Contents

gru(initialHiddenStates:inputHiddenWeight:hiddenHiddenWeight:bias:inputBias:direction:activation:recurrentActivation:applyResetGateAfterMatMul:outputSequence:)

Adds a GRU operation to the current graph.

Declaration

func gru(initialHiddenStates: BNNSGraph.Builder.Tensor<T>, inputHiddenWeight: BNNSGraph.Builder.Tensor<T>, hiddenHiddenWeight: BNNSGraph.Builder.Tensor<T>, bias: BNNSGraph.Builder.Tensor<T>, inputBias: BNNSGraph.Builder.Tensor<T>, direction: BNNSGraph.Builder.Direction, activation: BNNSGraph.Builder.Activation, recurrentActivation: BNNSGraph.Builder.Activation, applyResetGateAfterMatMul: Bool, outputSequence: Bool) -> (output: BNNSGraph.Builder.Tensor<T>, hiddenStates: BNNSGraph.Builder.Tensor<T>)

Parameters

  • initialHiddenStates:

    The initial hidden states with the shape (N, Hout).

  • inputHiddenWeight:

    The input-hidden weight with the shape (3*Hout, Hin).

  • hiddenHiddenWeight:

    The hidden-hidden weight with the shape (3*Hout, Hout).

  • bias:

    The bias (the sum of input-hidden and hidden-hidden biases) with the shape (3*Hout,).

  • inputBias:

    Used when applyResetGateAfterMatMul is true, and is the same shape as bias.

  • direction:

    An enumeration that specifies a forward or reverse GRU op. Reverse GRU computes time steps in the reverse direction.

  • activation:

    An enumeration that controls the output activation function.

  • recurrentActivation:

    An enumeration that controls the recurrent activation function.
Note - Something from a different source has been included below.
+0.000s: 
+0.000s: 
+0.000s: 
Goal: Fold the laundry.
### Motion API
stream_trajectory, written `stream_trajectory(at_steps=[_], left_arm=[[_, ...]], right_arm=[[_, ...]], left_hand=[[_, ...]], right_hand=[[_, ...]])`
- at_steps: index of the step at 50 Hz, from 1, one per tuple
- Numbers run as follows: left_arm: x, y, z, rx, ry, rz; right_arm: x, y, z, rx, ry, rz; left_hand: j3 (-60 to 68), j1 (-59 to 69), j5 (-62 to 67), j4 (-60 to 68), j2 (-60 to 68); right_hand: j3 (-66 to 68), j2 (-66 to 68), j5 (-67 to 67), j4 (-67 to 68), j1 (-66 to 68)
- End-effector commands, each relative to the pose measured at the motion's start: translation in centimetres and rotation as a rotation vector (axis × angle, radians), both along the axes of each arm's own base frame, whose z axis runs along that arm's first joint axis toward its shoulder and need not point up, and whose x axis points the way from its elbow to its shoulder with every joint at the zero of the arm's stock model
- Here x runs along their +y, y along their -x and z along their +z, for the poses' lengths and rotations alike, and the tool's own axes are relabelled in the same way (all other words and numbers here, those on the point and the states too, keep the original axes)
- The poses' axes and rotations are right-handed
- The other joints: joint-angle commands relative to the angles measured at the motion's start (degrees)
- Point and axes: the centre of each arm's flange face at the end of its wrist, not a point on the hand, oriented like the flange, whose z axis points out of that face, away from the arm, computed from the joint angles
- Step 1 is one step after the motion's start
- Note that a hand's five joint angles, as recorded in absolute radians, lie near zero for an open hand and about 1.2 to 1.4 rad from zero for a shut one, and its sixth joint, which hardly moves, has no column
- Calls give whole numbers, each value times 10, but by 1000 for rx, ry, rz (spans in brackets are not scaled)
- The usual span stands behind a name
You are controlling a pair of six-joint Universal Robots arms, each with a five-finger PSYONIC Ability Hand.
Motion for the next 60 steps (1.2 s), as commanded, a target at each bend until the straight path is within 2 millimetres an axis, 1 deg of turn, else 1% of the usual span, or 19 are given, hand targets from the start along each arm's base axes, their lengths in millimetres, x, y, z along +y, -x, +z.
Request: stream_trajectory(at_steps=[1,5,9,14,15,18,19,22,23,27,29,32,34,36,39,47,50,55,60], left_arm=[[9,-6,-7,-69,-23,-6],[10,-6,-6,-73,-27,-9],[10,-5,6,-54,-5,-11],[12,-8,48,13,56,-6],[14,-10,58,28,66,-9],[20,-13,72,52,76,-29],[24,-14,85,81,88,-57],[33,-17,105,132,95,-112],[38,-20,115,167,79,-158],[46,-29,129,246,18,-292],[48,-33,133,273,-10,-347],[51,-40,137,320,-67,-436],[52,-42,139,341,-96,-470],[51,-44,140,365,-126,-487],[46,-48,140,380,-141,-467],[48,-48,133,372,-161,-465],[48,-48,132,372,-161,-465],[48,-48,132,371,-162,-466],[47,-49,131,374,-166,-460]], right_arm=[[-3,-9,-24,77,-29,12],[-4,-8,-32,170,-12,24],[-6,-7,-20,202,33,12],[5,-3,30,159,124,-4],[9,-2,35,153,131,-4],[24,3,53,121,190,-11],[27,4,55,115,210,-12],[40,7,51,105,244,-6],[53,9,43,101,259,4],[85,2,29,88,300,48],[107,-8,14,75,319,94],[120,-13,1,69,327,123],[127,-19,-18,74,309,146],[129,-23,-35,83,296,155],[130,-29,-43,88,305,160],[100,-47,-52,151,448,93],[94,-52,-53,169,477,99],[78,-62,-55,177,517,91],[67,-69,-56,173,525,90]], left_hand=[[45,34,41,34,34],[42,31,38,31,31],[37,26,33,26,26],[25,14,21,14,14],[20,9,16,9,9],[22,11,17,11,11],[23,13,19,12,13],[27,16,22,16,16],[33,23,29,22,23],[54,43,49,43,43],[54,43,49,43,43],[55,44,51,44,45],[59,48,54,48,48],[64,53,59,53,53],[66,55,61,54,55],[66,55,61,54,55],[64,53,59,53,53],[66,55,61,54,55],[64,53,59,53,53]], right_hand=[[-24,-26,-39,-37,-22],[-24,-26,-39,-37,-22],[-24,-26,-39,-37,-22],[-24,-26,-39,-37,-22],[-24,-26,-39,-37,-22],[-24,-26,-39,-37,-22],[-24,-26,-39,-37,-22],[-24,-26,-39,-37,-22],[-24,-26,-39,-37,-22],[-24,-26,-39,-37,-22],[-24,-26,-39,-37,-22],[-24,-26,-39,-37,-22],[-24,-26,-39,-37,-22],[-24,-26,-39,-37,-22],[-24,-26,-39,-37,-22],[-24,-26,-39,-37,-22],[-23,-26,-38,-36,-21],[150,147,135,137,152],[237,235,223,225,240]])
  • applyResetGateAfterMatMul:

    An enumeration that specifies that the reset gate is applied after the matrix multiply.

  • outputSequence:

    When true, output is of shape (L, N, Hout) and contains hidden states from every step, h[:, ...]. When false output is of shape (1, N, Hout) and contains hidden states from the last step, h[-1, ...].

Discussion

If applyResetGateAfterMatMul is false, For each time t, from 0 to L-1, computes:

Reset gate:

r[t, ...] = RA(matmul(W_ir, x[t, ...]) + b_ir + matmul(W_hr, h[t-1, ...]) + b_hr)

Update gate:

z[t, ...] = RA(matmul(W_iz, x[t, ...]) + b_iz + matmul(W_hz, h[t-1, ...]) + b_hz)

New gate:

n[t, ...] =  A(matmul(W_in, x[t, ...]) + b_in + matmul(W_hn, h[t-1, ...]) * r[t, ...] + b_hn)

Hidden state:

h[t, ...] = (1 - z[t, ...]) * n[t, ...] + z[t, ...] * h[t-1, ...]

Where:

  • A is the activation function,

  • RA is the recurrentActivation function,

  • inputHiddenWeight = concat(W_ir, W_in, W_iz, axis=-2)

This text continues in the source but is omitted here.